§ TASK: What lines in the material hold the string "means"? Return every one of them.

§ THE DATA:
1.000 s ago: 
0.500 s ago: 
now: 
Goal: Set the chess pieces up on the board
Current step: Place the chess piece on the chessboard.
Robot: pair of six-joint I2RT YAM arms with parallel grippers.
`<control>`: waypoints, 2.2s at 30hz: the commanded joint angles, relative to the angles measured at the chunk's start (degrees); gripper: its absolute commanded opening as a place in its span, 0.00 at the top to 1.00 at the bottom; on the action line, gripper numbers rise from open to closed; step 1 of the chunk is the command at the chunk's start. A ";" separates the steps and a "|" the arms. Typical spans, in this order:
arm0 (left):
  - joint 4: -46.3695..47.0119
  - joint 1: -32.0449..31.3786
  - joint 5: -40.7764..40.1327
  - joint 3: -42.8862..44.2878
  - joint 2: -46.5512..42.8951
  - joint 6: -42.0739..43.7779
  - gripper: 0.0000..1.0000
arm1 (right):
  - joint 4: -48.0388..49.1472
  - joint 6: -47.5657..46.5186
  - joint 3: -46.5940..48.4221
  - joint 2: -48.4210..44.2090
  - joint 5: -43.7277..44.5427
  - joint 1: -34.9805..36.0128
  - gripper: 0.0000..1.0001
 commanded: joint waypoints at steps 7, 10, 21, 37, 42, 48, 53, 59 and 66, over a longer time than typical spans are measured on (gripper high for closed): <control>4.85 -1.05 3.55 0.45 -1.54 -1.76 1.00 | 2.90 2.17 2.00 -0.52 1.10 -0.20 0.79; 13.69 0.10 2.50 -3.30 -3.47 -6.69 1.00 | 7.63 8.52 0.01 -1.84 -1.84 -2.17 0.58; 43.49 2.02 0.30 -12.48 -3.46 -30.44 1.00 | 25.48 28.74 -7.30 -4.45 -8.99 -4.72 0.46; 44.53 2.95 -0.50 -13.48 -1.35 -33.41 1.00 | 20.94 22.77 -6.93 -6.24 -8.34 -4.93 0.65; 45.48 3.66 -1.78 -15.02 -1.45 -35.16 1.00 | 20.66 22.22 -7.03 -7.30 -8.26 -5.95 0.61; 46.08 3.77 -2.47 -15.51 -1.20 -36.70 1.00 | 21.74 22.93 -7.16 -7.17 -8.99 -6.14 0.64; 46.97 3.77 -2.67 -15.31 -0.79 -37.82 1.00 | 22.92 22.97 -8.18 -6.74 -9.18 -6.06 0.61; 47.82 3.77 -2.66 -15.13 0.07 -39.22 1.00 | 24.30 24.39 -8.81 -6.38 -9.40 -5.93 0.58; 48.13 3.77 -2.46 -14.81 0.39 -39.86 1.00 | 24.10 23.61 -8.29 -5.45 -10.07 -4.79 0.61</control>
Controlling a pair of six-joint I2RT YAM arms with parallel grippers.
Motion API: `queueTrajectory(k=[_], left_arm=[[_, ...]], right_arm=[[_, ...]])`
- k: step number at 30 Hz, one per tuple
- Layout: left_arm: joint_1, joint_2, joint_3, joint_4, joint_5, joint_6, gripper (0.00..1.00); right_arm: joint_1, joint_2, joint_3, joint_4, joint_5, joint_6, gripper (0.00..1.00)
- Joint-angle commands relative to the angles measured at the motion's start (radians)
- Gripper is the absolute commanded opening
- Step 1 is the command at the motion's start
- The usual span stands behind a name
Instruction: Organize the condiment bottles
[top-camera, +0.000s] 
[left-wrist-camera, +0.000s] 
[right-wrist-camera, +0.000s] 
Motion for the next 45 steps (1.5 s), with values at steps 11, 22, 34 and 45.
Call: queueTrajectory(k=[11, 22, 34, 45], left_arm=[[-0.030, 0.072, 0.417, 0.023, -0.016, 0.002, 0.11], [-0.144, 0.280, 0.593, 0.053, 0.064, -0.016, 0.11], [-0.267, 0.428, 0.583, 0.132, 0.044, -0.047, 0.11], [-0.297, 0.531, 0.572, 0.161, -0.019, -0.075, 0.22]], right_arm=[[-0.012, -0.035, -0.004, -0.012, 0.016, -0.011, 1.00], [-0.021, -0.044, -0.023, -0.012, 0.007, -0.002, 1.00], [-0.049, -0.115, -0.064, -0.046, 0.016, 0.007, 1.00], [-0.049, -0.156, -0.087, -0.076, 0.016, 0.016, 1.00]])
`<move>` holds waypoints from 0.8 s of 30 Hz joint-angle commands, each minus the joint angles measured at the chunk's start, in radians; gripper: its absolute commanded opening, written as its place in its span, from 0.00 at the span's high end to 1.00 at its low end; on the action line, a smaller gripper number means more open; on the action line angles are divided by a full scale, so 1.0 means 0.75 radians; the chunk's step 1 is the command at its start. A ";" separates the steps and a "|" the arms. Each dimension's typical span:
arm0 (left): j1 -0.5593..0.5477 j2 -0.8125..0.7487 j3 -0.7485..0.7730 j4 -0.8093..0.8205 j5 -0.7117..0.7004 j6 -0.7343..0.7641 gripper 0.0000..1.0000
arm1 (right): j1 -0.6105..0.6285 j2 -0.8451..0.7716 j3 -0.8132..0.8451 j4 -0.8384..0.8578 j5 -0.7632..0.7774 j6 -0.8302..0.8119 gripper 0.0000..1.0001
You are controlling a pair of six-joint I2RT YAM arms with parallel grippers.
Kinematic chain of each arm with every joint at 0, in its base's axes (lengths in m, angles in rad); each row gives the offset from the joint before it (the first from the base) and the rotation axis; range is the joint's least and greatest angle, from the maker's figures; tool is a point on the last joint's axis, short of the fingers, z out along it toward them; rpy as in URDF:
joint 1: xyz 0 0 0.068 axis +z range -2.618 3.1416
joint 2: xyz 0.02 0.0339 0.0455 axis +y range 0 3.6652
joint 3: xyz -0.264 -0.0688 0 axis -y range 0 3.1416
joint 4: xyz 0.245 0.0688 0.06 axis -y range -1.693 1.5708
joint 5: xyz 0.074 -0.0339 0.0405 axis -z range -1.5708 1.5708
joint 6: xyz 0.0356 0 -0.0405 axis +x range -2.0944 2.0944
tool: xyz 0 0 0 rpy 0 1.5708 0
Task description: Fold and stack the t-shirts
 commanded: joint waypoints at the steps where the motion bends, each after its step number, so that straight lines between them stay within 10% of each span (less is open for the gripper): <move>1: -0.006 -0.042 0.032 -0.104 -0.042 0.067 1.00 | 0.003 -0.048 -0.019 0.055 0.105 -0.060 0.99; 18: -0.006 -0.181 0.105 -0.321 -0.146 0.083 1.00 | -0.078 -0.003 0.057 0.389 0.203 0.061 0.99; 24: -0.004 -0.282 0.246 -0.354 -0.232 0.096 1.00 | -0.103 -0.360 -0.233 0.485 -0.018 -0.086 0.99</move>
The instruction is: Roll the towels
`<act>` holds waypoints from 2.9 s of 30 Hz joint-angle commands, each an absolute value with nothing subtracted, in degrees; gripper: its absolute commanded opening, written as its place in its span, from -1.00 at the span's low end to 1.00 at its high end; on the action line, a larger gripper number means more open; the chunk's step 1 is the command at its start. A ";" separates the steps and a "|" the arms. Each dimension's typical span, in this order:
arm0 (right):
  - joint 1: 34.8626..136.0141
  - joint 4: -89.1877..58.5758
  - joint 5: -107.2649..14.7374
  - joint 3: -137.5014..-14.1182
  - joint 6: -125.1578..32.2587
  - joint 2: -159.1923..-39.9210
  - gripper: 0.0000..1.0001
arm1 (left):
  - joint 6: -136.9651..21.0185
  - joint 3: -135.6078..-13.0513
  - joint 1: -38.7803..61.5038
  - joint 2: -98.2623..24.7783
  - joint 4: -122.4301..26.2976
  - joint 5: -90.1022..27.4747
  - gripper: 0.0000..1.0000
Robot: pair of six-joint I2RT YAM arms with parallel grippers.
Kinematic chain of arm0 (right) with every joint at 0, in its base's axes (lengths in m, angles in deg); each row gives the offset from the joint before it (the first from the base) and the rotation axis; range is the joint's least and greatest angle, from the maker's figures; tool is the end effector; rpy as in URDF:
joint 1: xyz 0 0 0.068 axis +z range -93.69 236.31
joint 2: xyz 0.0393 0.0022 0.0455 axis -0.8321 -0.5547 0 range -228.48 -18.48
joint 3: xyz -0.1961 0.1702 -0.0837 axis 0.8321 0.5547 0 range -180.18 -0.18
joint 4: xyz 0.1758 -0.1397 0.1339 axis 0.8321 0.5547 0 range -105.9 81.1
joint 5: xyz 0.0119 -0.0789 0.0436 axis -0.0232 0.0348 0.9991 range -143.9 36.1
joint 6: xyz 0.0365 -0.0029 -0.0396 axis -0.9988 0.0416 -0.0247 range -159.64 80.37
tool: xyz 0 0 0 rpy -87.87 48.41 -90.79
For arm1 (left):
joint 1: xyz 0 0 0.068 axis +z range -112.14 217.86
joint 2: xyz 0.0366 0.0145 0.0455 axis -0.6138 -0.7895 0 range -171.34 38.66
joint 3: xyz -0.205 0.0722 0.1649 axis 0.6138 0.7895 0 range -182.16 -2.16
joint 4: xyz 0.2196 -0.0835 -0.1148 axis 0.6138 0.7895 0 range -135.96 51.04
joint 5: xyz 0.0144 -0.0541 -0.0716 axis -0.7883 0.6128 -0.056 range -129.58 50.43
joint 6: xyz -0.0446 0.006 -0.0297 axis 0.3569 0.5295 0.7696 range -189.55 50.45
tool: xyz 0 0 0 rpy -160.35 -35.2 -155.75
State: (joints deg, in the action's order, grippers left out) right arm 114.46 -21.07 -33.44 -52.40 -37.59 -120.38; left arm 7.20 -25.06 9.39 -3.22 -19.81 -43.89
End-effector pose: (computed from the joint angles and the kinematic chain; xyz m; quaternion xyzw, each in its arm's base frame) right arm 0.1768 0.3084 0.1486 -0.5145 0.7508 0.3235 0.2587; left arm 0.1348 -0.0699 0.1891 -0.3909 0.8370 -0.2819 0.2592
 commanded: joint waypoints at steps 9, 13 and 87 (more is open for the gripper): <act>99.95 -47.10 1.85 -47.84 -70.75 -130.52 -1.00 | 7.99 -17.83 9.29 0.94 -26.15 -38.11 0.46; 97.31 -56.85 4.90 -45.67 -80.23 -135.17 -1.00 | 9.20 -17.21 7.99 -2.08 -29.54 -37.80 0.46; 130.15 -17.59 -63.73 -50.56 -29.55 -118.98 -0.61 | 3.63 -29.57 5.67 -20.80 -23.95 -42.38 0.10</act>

§ EXPECTED ANSWER:
`<move>` holds waypoints from 0.8 s of 30 Hz joint-angle commands, each minus the joint angles measured at the chunk's start, in radians; gripper: its absolute commanded opening, written as its place in its span, from 0.00 at the span's high end to 1.00 at its low end; on the action line, a smaller gripper number means more open; on the action line angles are divided by a full scale, so 1.0 means 0.75 radians; the chunk's step 1 is the command at its start. A ";" separates the steps and a "|" the arms. Each dimension's typical span:
`<act>` holds waypoints from 2.9 s of 30 Hz joint-angle commands, each an absolute value with nothing subtracted, in degrees; gripper: its absolute commanded opening, written as its place in its span, from -1.00 at the span's low end to 1.00 at its high end; on the action line, a larger gripper number means more open; the chunk's step 1 is the command at its start. A ";" separates the steps and a "|" the arms. Each dimension's typical span, in this order:

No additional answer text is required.